I. Dem Christen ist die Hoffnung, die Ausrichtung auf die künftigen Güter, wesentl. Dennoch weiß er, daß das Künftige im Leibesleben auf Erden grundgelegt werden muß und daß eben das Leibesleben für ihn die einzige Möglichkeit ist, seiner Bestimmung entgegenzureifen. So trägt das Leibesleben das Kennzeichen des „noch nicht“ und soll doch „schon“ kostbarer Anfang der Vollendung sein.

II. Wegen dieses Wertes gebührt dem Leibesleben Achtung und Sorge (vgl. 2. Vat. Konz., GS 14).

1. Auf diese Pflicht der rechten Selbstliebe macht den Menschen der Selbsterhaltungstrieb aufmerksam. Die Hl. Schrift stellt die Gesundheit als hohes Gut hin (Sir 30,14–16). Paulus findet als selbstverständl.: „Es hat ja noch nie einer sein eigenes Fleisch gehaßt, sondern er hegt und pflegt es“ (Eph 5,29).

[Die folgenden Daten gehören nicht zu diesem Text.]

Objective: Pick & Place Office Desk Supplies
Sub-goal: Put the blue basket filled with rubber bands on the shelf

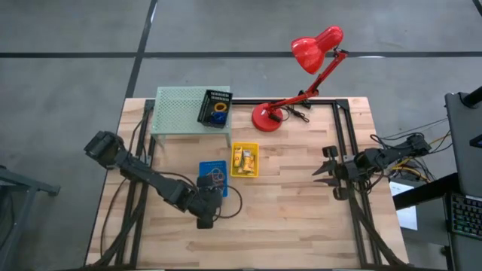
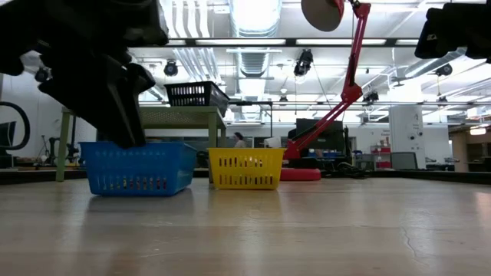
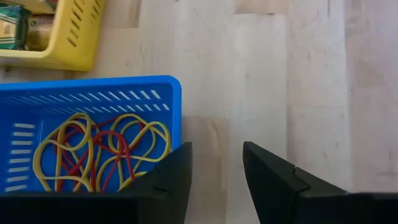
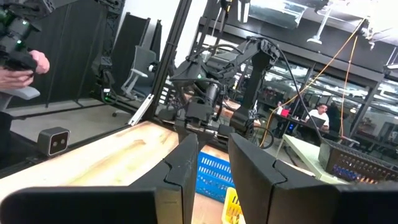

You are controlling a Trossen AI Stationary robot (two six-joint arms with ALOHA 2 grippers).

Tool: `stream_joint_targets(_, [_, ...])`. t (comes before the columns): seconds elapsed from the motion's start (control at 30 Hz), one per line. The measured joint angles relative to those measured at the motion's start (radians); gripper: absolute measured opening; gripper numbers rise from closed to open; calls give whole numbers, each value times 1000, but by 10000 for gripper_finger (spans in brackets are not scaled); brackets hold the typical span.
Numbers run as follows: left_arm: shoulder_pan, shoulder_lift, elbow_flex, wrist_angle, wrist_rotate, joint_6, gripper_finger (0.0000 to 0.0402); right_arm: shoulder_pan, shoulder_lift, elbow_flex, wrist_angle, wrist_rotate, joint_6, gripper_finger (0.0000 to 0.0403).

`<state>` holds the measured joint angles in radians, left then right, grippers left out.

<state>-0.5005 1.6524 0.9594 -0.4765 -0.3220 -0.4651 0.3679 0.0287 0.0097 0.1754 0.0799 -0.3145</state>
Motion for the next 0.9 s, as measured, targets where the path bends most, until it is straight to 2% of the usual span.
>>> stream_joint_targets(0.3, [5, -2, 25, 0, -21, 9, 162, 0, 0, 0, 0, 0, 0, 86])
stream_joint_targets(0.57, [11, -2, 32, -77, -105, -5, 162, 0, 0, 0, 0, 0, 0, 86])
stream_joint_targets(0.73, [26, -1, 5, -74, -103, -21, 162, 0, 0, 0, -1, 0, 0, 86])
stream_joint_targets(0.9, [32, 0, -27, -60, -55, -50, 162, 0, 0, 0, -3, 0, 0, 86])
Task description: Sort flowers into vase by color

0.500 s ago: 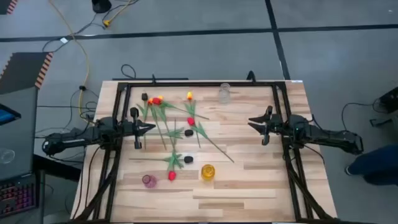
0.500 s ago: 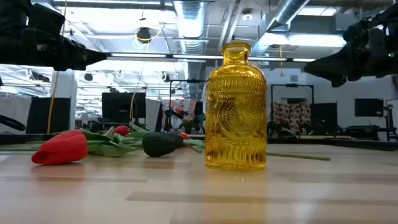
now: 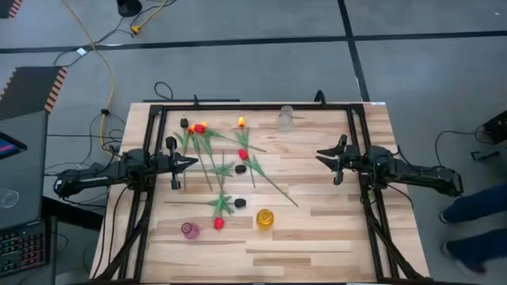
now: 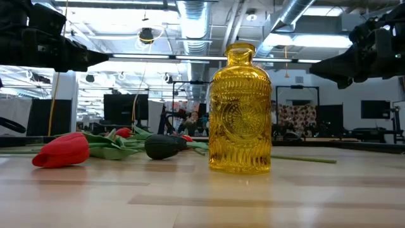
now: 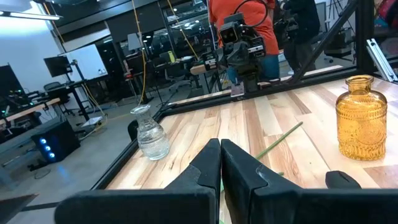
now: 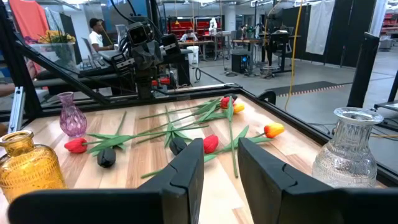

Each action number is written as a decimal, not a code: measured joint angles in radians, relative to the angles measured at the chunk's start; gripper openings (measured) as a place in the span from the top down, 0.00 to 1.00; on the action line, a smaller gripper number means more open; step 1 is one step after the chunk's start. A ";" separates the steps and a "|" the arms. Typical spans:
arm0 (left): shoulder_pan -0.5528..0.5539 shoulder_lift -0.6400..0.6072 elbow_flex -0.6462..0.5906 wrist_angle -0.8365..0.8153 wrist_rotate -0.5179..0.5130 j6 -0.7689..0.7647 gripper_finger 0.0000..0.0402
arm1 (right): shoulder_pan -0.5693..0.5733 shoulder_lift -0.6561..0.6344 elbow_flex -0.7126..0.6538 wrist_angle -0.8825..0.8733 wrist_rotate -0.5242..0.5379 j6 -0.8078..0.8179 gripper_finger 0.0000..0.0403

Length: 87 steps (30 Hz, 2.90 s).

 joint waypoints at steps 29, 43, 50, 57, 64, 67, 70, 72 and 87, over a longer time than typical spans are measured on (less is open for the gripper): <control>0.000 0.000 0.000 0.000 0.000 0.000 1.00 | 0.000 0.000 0.000 0.003 0.000 0.000 0.69; 0.000 0.000 0.000 0.000 0.000 -0.014 1.00 | 0.000 0.000 0.000 0.009 0.002 0.001 0.69; 0.000 0.000 0.000 0.000 0.000 -0.121 1.00 | -0.013 0.000 0.006 0.113 0.008 0.094 0.68; 0.000 0.000 0.000 0.000 -0.001 -0.132 1.00 | -0.020 0.062 0.083 0.129 0.008 0.101 0.59; 0.000 0.000 0.000 0.003 -0.021 -0.132 1.00 | -0.020 0.281 0.206 0.165 0.011 0.113 0.41; 0.000 0.000 0.000 0.003 -0.027 -0.132 1.00 | -0.020 0.417 0.285 0.185 0.018 0.069 0.38; 0.000 0.000 0.000 0.004 -0.027 -0.132 1.00 | -0.021 0.562 0.383 0.184 0.035 0.015 0.38; 0.000 0.000 0.000 0.004 -0.027 -0.132 1.00 | -0.031 0.671 0.453 0.180 0.037 -0.016 0.38; 0.000 0.000 0.000 0.004 -0.027 -0.132 1.00 | -0.167 1.447 1.047 -0.028 -0.074 -0.028 0.38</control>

2. Die pflichtgemäße Sorge erstreckt sich auf a) Erhaltung des Lebens, der Gesundheit, der Unversehrtheit der Glieder; b) Sicherung des Lebensunterhaltes (Arbeit), der Nahrung, der Kleidung, der gesunden und familiengerechten Wohnung, der vernünftigen Erholung; c) Fernhalten von Gefahren für Leben und Gesundheit; d) Anwendung geeigneter Mittel zur Wiederherstellung der angegriffenen Gesundheit.

Bei diesen Mitteln muß zw. (ordentl.) Mitteln, die nach Kosten, Gefährlichkeit, Schmerzen, Erfolgsaussicht usw. dem Kranken und den für ihn Verantwortlichen in ihrer Situation zugemutet werden können, und unzumutbaren (außerordentl.) Mitteln unterschieden werden. Zur Anwendung der ordentl. Mittel ist man verpflichtet; außerordentl. darf man anwenden, ohne dazu verpflichtet zu sein (vgl. Pius XII., UG 5544 5548 f).

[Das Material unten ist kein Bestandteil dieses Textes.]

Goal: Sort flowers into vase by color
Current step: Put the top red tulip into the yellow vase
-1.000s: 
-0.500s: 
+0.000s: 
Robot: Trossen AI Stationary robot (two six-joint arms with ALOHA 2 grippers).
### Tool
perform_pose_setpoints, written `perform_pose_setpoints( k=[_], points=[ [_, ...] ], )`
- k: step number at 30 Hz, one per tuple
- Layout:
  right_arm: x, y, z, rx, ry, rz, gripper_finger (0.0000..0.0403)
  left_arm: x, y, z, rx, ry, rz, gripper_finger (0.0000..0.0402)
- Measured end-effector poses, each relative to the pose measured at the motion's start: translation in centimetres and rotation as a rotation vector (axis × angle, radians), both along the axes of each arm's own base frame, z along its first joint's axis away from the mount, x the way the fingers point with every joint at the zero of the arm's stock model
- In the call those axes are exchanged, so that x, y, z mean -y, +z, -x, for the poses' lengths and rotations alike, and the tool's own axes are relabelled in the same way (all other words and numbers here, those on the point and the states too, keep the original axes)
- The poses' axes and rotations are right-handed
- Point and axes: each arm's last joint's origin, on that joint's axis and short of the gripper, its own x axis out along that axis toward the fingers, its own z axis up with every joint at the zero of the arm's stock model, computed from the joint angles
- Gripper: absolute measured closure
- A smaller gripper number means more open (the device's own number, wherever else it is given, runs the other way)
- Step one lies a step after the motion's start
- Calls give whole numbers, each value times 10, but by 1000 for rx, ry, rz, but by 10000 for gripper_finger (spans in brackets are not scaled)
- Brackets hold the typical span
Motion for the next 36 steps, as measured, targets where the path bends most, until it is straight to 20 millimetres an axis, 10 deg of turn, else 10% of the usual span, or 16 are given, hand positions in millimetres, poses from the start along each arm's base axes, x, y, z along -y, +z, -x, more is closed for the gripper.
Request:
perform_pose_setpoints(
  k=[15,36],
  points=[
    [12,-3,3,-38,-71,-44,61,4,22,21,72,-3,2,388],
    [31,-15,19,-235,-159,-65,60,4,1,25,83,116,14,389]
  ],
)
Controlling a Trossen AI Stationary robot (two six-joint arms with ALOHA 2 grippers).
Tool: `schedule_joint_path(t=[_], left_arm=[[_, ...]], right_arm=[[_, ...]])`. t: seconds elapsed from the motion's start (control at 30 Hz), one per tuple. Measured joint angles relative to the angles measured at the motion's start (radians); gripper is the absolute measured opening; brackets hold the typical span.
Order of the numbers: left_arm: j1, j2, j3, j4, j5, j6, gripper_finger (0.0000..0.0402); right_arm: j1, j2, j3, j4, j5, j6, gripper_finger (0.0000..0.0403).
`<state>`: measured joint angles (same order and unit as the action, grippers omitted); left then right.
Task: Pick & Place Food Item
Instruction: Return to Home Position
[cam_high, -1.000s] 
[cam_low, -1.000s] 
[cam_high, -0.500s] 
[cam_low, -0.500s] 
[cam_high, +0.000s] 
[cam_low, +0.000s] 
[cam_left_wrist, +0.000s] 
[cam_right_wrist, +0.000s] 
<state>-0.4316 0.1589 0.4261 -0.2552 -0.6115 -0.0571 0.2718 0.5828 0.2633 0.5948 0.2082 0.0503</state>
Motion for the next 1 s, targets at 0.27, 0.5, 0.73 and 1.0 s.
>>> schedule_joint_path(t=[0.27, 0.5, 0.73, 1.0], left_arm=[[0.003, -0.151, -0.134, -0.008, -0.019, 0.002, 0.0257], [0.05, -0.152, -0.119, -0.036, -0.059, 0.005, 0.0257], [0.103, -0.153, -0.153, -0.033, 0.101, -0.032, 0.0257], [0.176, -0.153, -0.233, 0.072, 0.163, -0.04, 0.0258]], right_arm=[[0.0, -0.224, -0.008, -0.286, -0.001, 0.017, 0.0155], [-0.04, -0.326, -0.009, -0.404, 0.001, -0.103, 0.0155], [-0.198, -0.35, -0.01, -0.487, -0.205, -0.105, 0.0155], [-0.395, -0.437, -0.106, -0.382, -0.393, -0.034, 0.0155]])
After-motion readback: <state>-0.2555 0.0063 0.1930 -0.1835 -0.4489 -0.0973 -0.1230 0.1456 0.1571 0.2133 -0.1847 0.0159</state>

3. Ist man zur Erhaltung des Leibeslebens verpflichtet, so darf man sich nicht selbst töten, unnötig einer Gefahr für Leben oder Gesundheit aussetzen, die eigene Lebenskraft durch Verstümmelung des Leibes schädigen (vgl. GS 27).

III. Die Bedeutung der einmaligen Gelegenheit des Reifens hat das Leibesleben für jeden Menschen. Da jeder verpflichtet ist, seiner Bestimmung entgegenzureifen, hat er auch ein Recht, nicht von anderen Menschen um diese nie wiederkehrende Möglichkeit gebracht zu werden (Pius XII., UG 1054 1112 2226 5379; Johannes XXIII., PT 11).

1. Dieses Recht zu achten ist Pflicht der Gerechtigkeit und damit auch Grundpflicht der Nächstenliebe.

2. Die ganze Menschheit (mit nur seltenen Ausnahmen) ist von der Unantastbarkeit schuldlosen Menschenlebens als einem Grundrecht der menschl. Person überzeugt. „Jeder hat das Recht auf Leben, Freiheit und Sicherheit der Person“ (Allg. Erklärung der Menschenrechte durch die Vereinten Nationen, 10.12.1948, Art. 3). Die Offenbarung bestätigt dieses Menschenrecht durch das Verbot der Tötung.

3. Niemals kann die absichtl. Tötung eines Schuldlosen erlaubt sein; ebensowenig die unnötige Gefährdung seines Lebens, die absichtl. Schädigung seiner Gesundheit, die Beeinträchtigung seiner Lebenskraft durch Verstümmelung (vgl. GS 27).